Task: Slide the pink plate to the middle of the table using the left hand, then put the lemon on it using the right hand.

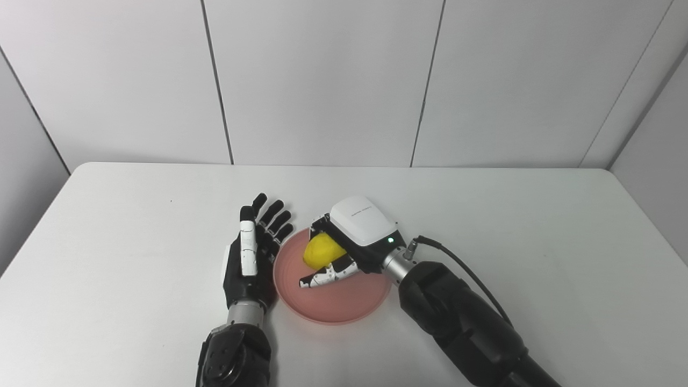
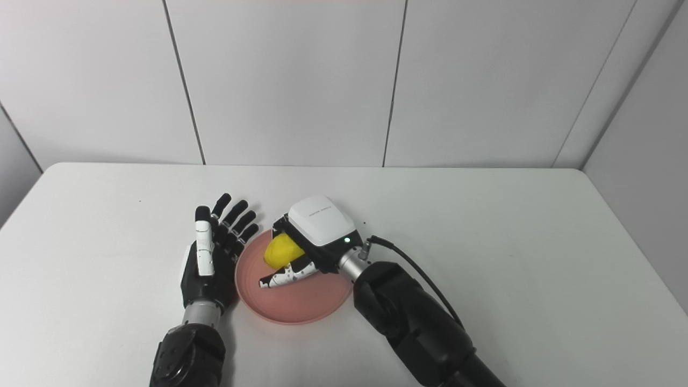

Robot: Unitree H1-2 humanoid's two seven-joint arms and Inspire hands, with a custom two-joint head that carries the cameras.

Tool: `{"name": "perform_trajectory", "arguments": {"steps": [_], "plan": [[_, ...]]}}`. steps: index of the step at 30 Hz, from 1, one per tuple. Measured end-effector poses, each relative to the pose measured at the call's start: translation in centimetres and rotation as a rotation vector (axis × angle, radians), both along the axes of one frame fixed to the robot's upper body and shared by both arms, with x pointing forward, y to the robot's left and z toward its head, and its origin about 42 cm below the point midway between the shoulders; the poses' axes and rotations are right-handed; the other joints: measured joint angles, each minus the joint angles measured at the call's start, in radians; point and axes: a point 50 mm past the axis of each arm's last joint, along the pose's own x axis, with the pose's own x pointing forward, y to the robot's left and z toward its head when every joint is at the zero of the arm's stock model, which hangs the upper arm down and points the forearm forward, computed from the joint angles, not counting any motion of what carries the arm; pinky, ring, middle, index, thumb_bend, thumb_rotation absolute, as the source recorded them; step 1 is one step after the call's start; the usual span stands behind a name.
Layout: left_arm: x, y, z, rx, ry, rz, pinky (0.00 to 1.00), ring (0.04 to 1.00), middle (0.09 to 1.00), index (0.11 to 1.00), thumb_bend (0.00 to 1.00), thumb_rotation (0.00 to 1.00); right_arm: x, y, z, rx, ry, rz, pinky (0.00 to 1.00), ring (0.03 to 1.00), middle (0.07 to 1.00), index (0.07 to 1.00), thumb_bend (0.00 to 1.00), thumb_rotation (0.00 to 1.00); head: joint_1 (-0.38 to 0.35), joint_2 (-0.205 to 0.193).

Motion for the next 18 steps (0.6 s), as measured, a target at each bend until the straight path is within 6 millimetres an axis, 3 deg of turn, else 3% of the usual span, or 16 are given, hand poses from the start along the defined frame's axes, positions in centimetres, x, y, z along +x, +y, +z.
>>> {"name": "perform_trajectory", "arguments": {"steps": [10,13,14,15,18], "plan": [[0.0,0.1,0.1,-0.011,-0.002,0.002,0.84,0.828,0.799,0.89,0.95,0.79,-0.2,0.0,-1.1,-0.065,0.004,0.007,0.2,0.278,0.369,0.467,0.68,0.56,-0.003,0.006],[0.0,0.1,0.1,-0.012,-0.001,0.001,0.83,0.786,0.796,0.892,0.95,0.79,-0.3,0.0,-1.2,-0.053,-0.01,0.003,0.21,0.283,0.382,0.459,0.74,0.42,-0.003,0.009],[0.0,0.1,0.2,-0.012,0.0,0.004,0.82,0.773,0.797,0.894,0.95,0.79,-0.3,0.0,-1.3,-0.048,-0.014,0.003,0.22,0.287,0.382,0.471,0.61,0.27,-0.003,0.009],[0.0,0.1,0.2,-0.011,0.003,0.007,0.82,0.768,0.797,0.896,0.95,0.79,-0.3,0.0,-1.3,-0.04,-0.02,0.004,0.22,0.287,0.378,0.475,0.57,0.22,-0.003,0.009],[0.0,0.2,0.2,-0.011,0.009,0.009,0.82,0.771,0.802,0.897,0.95,0.79,-0.5,0.1,-1.1,-0.012,-0.047,0.016,0.27,0.343,0.411,0.481,0.53,0.17,-0.005,0.009]]}}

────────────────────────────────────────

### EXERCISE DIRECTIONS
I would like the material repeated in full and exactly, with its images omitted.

### EXERCISE OUTPUT
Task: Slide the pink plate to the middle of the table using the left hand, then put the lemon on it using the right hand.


Robot: Unitree H1-2 humanoid's two seven-joint arms and Inspire hands, with a custom two-joint head that carries the cameras.

Tool: `{"name": "perform_trajectory", "arguments": {"steps": [_], "plan": [[_, ...]]}}`. steps: index of the step at 30 Hz, from 1, one per tuple. Measured end-effector poses, each relative to the pose measured at the call's start: translation in centimetres and rotation as a rotation vector (axis × angle, radians), both along the axes of one frame fixed to the robot's upper body and shared by both arms, with x pointing forward, y to the robot's left and z toward its head, and its origin about 42 cm below the point midway between the shoulders; the poses' axes and rotations are right-handed; the other joints: measured joint angles, each minus the joint angles measured at the call's start, in radians; point and axes: a point 50 mm past the axis of each arm's last joint, along the pose's own x axis, with the pose's own x pointing forward, y to the robot's left and z toward its head when every joint is at the zero of the arm's stock model, which hangs the upper arm down and points the forearm forward, computed from the joint angles, not counting any motion of what carries the arm; pinky, ring, middle, index, thumb_bend, thumb_rotation absolute, as the source recorded them; step 1 is one step after the call's start; the usual span stands behind a name.
Layout: left_arm: x, y, z, rx, ry, rz, pinky (0.00 to 1.00), ring (0.04 to 1.00), middle (0.09 to 1.00), index (0.11 to 1.00), thumb_bend (0.00 to 1.00), thumb_rotation (0.00 to 1.00); right_arm: x, y, z, rx, ry, rz, pinky (0.00 to 1.00), ring (0.03 to 1.00), middle (0.07 to 1.00), index (0.07 to 1.00), thumb_bend (0.00 to 1.00), thumb_rotation (0.00 to 1.00); head: joint_1 (-0.38 to 0.35), joint_2 (-0.205 to 0.193).

Motion for the next 18 steps (0.6 s), as measured, a target at each bend until the straight path is within 6 millimetres an axis, 3 deg of turn, else 3% of the usual span, or 16 are given, hand poses from the start along the defined frame's axes, positions in centimetres, x, y, z along +x, +y, +z.
>>> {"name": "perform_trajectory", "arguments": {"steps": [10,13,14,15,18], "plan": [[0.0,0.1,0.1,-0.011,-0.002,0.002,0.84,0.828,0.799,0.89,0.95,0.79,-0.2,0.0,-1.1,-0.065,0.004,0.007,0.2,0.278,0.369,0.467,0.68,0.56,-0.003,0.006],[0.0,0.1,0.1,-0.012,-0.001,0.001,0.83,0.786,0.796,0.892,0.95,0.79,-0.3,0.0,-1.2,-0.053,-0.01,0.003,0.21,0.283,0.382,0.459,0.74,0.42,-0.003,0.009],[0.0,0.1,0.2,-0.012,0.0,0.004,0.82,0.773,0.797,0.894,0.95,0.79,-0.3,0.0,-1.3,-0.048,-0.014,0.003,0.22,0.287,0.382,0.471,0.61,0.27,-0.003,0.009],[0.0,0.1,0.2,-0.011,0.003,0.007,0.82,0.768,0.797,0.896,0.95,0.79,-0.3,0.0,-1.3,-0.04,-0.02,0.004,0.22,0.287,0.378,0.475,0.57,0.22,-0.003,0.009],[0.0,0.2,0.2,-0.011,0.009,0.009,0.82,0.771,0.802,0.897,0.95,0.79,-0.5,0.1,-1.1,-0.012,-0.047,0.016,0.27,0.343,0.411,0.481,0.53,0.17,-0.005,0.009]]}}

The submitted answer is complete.